* TASK DIRECTIONS *
Print the data again, exactly.

* RECORDED INFORMATION *
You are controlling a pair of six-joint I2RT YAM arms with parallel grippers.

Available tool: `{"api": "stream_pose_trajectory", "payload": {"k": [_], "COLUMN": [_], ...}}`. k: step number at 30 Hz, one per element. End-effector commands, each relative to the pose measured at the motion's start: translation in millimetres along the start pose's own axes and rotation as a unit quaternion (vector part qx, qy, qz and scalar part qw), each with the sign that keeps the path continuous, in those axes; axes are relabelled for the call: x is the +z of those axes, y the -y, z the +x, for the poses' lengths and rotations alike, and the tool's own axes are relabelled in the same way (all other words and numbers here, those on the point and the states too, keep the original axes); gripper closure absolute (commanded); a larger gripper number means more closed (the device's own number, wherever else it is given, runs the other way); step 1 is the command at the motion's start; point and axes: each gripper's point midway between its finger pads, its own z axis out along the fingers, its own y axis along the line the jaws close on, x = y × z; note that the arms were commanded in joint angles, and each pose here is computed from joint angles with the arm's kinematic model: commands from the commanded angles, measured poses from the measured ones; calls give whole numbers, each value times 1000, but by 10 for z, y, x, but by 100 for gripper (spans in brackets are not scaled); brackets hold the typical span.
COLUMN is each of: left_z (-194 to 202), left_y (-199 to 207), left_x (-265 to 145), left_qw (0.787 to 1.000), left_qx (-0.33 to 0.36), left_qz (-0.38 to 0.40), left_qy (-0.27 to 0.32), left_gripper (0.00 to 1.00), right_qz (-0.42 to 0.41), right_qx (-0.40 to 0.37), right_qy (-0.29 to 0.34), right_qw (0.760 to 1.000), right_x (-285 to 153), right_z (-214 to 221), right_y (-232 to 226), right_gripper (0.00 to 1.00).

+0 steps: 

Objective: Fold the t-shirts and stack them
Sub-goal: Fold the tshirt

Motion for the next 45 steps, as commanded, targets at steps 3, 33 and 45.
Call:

* WRITTEN SOLUTION *
You are controlling a pair of six-joint I2RT YAM arms with parallel grippers.

Available tool: `{"api": "stream_pose_trajectory", "payload": {"k": [_], "COLUMN": [_], ...}}`. k: step number at 30 Hz, one per element. End-effector commands, each relative to the pose measured at the motion's start: translation in millimetres along the start pose's own axes and rotation as a unit quaternion (vector part qx, qy, qz and scalar part qw), each with the sign that keeps the path continuous, in those axes; axes are relabelled for the call: x is the +z of those axes, y the -y, z the +x, for the poses' lengths and rotations alike, and the tool's own axes are relabelled in the same way (all other words and numbers here, those on the point and the states too, keep the original axes); gripper closure absolute (commanded); a larger gripper number means more closed (the device's own number, wherever else it is given, runs the other way); step 1 is the command at the motion's start; point and axes: each gripper's point midway between its finger pads, its own z axis out along the fingers, its own y axis along the line the jaws close on, x = y × z; note that the arms were commanded in joint angles, and each pose here is computed from joint angles with the arm's kinematic model: commands from the commanded angles, measured poses from the measured ones; calls give whole numbers, each value times 1000, but by 10 for z, y, x, but by 100 for gripper (spans in brackets are not scaled); brackets hold the typical span.
COLUMN is each of: left_z (-194 to 202), left_y (-199 to 207), left_x (-265 to 145), left_qw (0.787 to 1.000), left_qx (-0.33 to 0.36), left_qz (-0.38 to 0.40), left_qy (-0.27 to 0.32), left_gripper (0.00 to 1.00), right_qz (-0.42 to 0.41), right_qx (-0.40 to 0.37), right_qy (-0.29 to 0.34), right_qw (0.760 to 1.000), right_x (-285 to 153), right_z (-214 to 221), right_y (-232 to 226), right_gripper (0.00 to 1.00).

+0 steps: 

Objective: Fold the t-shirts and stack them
Sub-goal: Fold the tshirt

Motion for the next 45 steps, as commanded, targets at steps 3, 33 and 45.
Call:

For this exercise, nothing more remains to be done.